→ **TASK ITEM**
Exactly as they appear, copy the lines of the listing from the one containing "Coarse 3-D masks." through the final line, both included, and nothing else.

→ **WORKING DATA**
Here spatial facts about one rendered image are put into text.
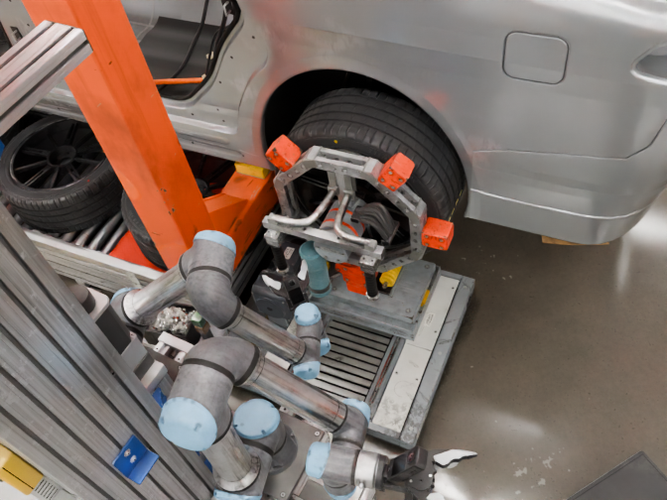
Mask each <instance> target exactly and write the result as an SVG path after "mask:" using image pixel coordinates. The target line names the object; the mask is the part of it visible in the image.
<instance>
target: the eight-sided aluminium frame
mask: <svg viewBox="0 0 667 500"><path fill-rule="evenodd" d="M383 167H384V164H382V163H380V162H379V161H378V160H376V159H372V158H371V157H369V158H367V157H362V156H358V155H354V154H350V153H345V152H341V151H336V150H332V149H327V148H323V146H320V147H318V146H313V147H312V148H309V150H308V151H306V152H305V153H303V154H302V155H301V156H300V158H299V159H298V161H297V162H296V164H295V166H294V167H292V168H291V169H289V170H288V171H287V172H285V173H283V172H282V171H281V170H280V171H279V173H278V174H277V176H276V177H275V179H274V180H273V183H274V188H275V190H276V193H277V196H278V200H279V203H280V207H281V210H282V214H283V216H286V217H289V218H293V219H303V218H306V217H308V216H307V215H306V214H305V213H304V212H303V211H301V209H300V208H299V204H298V200H297V196H296V192H295V188H294V184H293V180H294V179H296V178H297V177H299V176H300V175H302V174H303V173H305V172H307V171H308V170H310V169H311V168H316V169H320V170H324V171H331V172H335V173H337V174H341V175H348V176H352V177H354V178H359V179H363V180H366V181H368V182H370V183H371V184H372V185H373V186H374V187H375V188H377V189H378V190H379V191H380V192H381V193H382V194H383V195H384V196H386V197H387V198H388V199H389V200H390V201H391V202H392V203H393V204H395V205H396V206H397V207H398V208H399V209H400V210H401V211H402V212H403V213H405V214H406V215H407V216H408V217H409V226H410V243H408V244H406V245H403V246H401V247H398V248H396V249H393V250H391V251H388V252H386V253H385V255H384V257H383V259H382V260H381V262H380V264H379V266H378V269H377V271H376V272H380V273H384V272H388V271H389V270H392V269H395V268H398V267H400V266H403V265H406V264H409V263H411V262H414V261H416V262H417V261H418V260H420V259H422V257H423V255H424V253H425V251H426V248H427V246H424V245H422V234H421V232H422V230H423V228H424V225H425V223H426V221H427V204H426V203H425V202H424V201H423V200H422V199H421V198H420V197H418V196H417V195H416V194H414V193H413V192H412V191H411V190H410V189H409V188H408V187H407V186H406V185H404V184H403V185H402V186H401V187H399V188H398V189H397V190H395V191H392V190H391V189H389V188H388V187H386V186H385V185H383V184H382V183H380V182H379V181H378V177H379V175H380V173H381V171H382V169H383ZM361 257H362V254H359V253H355V252H351V253H350V255H349V257H348V259H347V261H345V263H348V264H352V265H356V266H359V261H360V259H361Z"/></svg>
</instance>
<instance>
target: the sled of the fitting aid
mask: <svg viewBox="0 0 667 500"><path fill-rule="evenodd" d="M327 265H328V271H329V276H330V275H332V274H334V273H336V270H335V269H334V266H335V262H331V261H329V260H327ZM440 277H441V266H437V265H436V270H435V273H434V275H433V278H432V280H431V282H430V285H429V287H428V290H427V292H426V294H425V297H424V299H423V300H422V303H421V305H420V308H419V310H418V312H417V315H416V317H415V320H414V322H413V323H410V322H406V321H403V320H400V319H396V318H393V317H390V316H387V315H383V314H380V313H377V312H371V311H368V310H365V309H361V308H358V307H355V306H351V305H348V304H345V303H342V302H338V301H335V300H332V299H328V298H327V296H325V297H322V298H316V297H314V296H313V295H312V294H311V293H309V295H308V299H309V303H310V304H314V305H315V306H316V307H317V308H318V309H319V312H321V313H326V314H329V315H332V316H335V317H339V318H342V319H345V320H348V321H351V322H355V323H358V324H361V325H364V326H367V327H371V328H374V329H377V330H380V331H383V332H386V333H390V334H393V335H396V336H399V337H402V338H406V339H409V340H413V341H414V339H415V337H416V334H417V332H418V329H419V327H420V325H421V322H422V320H423V317H424V315H425V312H426V310H427V308H428V305H429V303H430V300H431V298H432V295H433V293H434V291H435V289H436V287H437V284H438V282H439V279H440Z"/></svg>
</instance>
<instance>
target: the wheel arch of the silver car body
mask: <svg viewBox="0 0 667 500"><path fill-rule="evenodd" d="M348 71H350V73H349V76H348V79H347V82H346V85H345V88H351V87H355V88H361V87H362V86H363V85H364V84H365V83H366V77H367V76H368V77H371V78H372V82H373V83H375V84H376V85H377V90H379V91H381V92H382V91H383V92H386V93H388V94H392V95H395V96H397V97H398V98H399V97H400V98H402V99H404V100H406V101H407V102H410V103H412V104H414V105H415V107H419V108H420V109H421V111H425V112H426V113H427V114H429V116H431V117H432V118H433V119H434V120H435V121H436V123H437V124H438V125H439V126H440V127H441V129H442V130H443V131H444V132H445V134H446V135H447V137H448V138H449V139H450V141H451V143H452V144H453V146H454V148H455V149H456V151H457V153H458V155H459V157H460V160H461V162H462V165H463V168H464V171H465V174H466V179H467V208H466V211H465V213H464V217H465V218H467V213H468V210H469V205H470V187H469V180H468V176H467V170H466V167H465V164H464V162H463V159H462V157H461V155H460V153H459V151H458V149H457V147H456V146H455V144H454V142H453V141H452V139H451V138H450V136H449V135H448V133H447V132H446V131H445V130H444V128H443V127H442V126H441V125H440V123H439V122H438V121H437V120H436V119H435V118H434V117H433V116H432V115H431V114H430V113H429V112H428V111H427V110H426V109H425V108H424V107H422V106H421V105H420V104H419V103H418V102H416V101H415V100H414V99H412V98H411V97H410V96H408V95H407V94H405V93H404V92H402V91H401V90H399V89H397V88H396V87H394V86H392V85H390V84H388V83H386V82H384V81H382V80H380V79H378V78H375V77H373V76H370V75H367V74H365V73H361V72H358V71H354V70H349V69H344V68H336V67H317V68H310V69H305V70H302V71H299V72H296V73H293V74H291V75H289V76H288V77H286V78H284V79H283V80H281V81H280V82H279V83H278V84H277V85H275V86H274V88H273V89H272V90H271V91H270V93H269V94H268V96H267V97H266V99H265V101H264V103H263V106H262V109H261V112H260V118H259V139H260V144H261V149H262V152H263V156H264V158H265V154H266V152H267V151H268V149H269V148H270V146H271V145H272V143H273V142H274V141H275V140H276V139H278V138H279V137H280V136H282V135H283V134H284V135H285V136H286V137H287V136H288V134H289V133H290V131H291V130H292V128H293V127H294V125H295V124H296V122H297V121H298V119H299V118H300V116H301V115H302V113H303V111H304V110H305V109H306V107H307V106H308V105H309V104H310V103H311V102H312V101H313V100H314V99H316V98H317V97H319V96H321V95H322V94H324V93H327V92H329V91H332V90H336V89H341V88H342V85H343V82H344V79H345V76H346V73H347V72H348ZM265 161H266V163H267V165H268V167H269V169H270V170H271V171H274V170H275V165H274V164H272V163H271V162H270V161H269V160H268V159H267V158H265Z"/></svg>
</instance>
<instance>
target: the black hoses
mask: <svg viewBox="0 0 667 500"><path fill-rule="evenodd" d="M355 196H356V197H361V198H364V197H365V192H360V191H355ZM370 215H371V216H370ZM372 216H373V217H372ZM374 217H375V218H376V219H375V218H374ZM350 221H351V222H355V223H359V222H361V223H364V224H369V225H371V226H372V227H373V228H375V229H376V230H377V232H378V233H379V234H380V235H381V236H382V239H381V244H383V245H387V246H390V244H391V242H392V240H393V238H394V236H395V233H396V231H397V229H398V227H399V221H396V220H392V217H391V215H390V213H389V211H388V210H387V208H386V207H385V205H383V204H382V203H380V202H372V203H369V204H367V205H364V206H359V205H357V206H356V208H355V210H354V212H353V214H352V216H351V218H350Z"/></svg>
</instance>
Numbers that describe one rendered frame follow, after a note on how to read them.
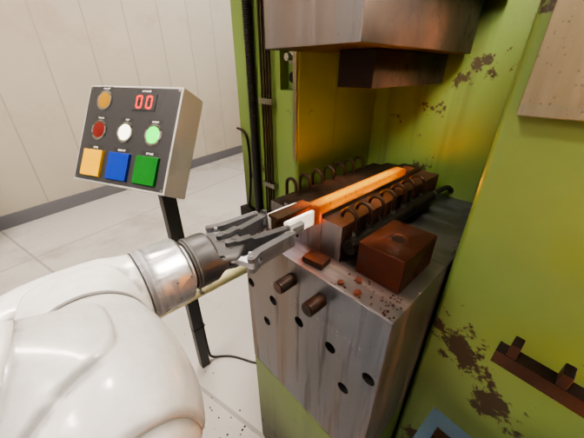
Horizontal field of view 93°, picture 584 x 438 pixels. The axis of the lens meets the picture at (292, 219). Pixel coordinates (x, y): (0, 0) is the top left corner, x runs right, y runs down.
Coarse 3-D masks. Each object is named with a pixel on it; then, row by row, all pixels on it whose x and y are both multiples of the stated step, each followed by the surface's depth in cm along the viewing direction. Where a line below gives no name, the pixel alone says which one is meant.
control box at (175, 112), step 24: (96, 96) 80; (120, 96) 77; (144, 96) 74; (168, 96) 72; (192, 96) 73; (96, 120) 79; (120, 120) 76; (144, 120) 74; (168, 120) 71; (192, 120) 75; (96, 144) 79; (120, 144) 76; (144, 144) 73; (168, 144) 71; (192, 144) 76; (168, 168) 70; (168, 192) 71
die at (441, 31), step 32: (288, 0) 42; (320, 0) 38; (352, 0) 35; (384, 0) 37; (416, 0) 41; (448, 0) 48; (480, 0) 56; (288, 32) 44; (320, 32) 40; (352, 32) 37; (384, 32) 39; (416, 32) 44; (448, 32) 52
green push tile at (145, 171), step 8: (136, 160) 73; (144, 160) 72; (152, 160) 71; (136, 168) 72; (144, 168) 72; (152, 168) 71; (136, 176) 72; (144, 176) 71; (152, 176) 71; (144, 184) 71; (152, 184) 71
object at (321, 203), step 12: (396, 168) 74; (372, 180) 66; (384, 180) 67; (336, 192) 59; (348, 192) 59; (360, 192) 61; (300, 204) 51; (312, 204) 53; (324, 204) 54; (276, 216) 47; (288, 216) 48
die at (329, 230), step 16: (336, 176) 76; (352, 176) 73; (368, 176) 73; (400, 176) 70; (432, 176) 73; (304, 192) 67; (320, 192) 64; (368, 192) 62; (400, 192) 63; (416, 192) 68; (272, 208) 63; (336, 208) 55; (352, 208) 56; (320, 224) 53; (336, 224) 50; (352, 224) 51; (304, 240) 58; (320, 240) 55; (336, 240) 51; (336, 256) 53

→ **SOLUTION FOR THIS PROBLEM**
Coarse 3-D masks. Each object is named with a pixel on it; then, row by row, all pixels on it whose x and y are both multiples of the stated step, each followed by the surface's depth in cm along the viewing direction. Where a line below gives no name, the pixel alone says which one is meant.
control box at (175, 112), step 24: (96, 96) 80; (120, 96) 77; (144, 96) 74; (168, 96) 72; (192, 96) 73; (96, 120) 79; (120, 120) 76; (144, 120) 74; (168, 120) 71; (192, 120) 75; (96, 144) 79; (120, 144) 76; (144, 144) 73; (168, 144) 71; (192, 144) 76; (168, 168) 70; (168, 192) 71
die at (441, 31), step 32: (288, 0) 42; (320, 0) 38; (352, 0) 35; (384, 0) 37; (416, 0) 41; (448, 0) 48; (480, 0) 56; (288, 32) 44; (320, 32) 40; (352, 32) 37; (384, 32) 39; (416, 32) 44; (448, 32) 52
green push tile at (145, 171), step 8: (136, 160) 73; (144, 160) 72; (152, 160) 71; (136, 168) 72; (144, 168) 72; (152, 168) 71; (136, 176) 72; (144, 176) 71; (152, 176) 71; (144, 184) 71; (152, 184) 71
object at (321, 203), step 12: (396, 168) 74; (372, 180) 66; (384, 180) 67; (336, 192) 59; (348, 192) 59; (360, 192) 61; (300, 204) 51; (312, 204) 53; (324, 204) 54; (276, 216) 47; (288, 216) 48
die at (329, 230), step 16: (336, 176) 76; (352, 176) 73; (368, 176) 73; (400, 176) 70; (432, 176) 73; (304, 192) 67; (320, 192) 64; (368, 192) 62; (400, 192) 63; (416, 192) 68; (272, 208) 63; (336, 208) 55; (352, 208) 56; (320, 224) 53; (336, 224) 50; (352, 224) 51; (304, 240) 58; (320, 240) 55; (336, 240) 51; (336, 256) 53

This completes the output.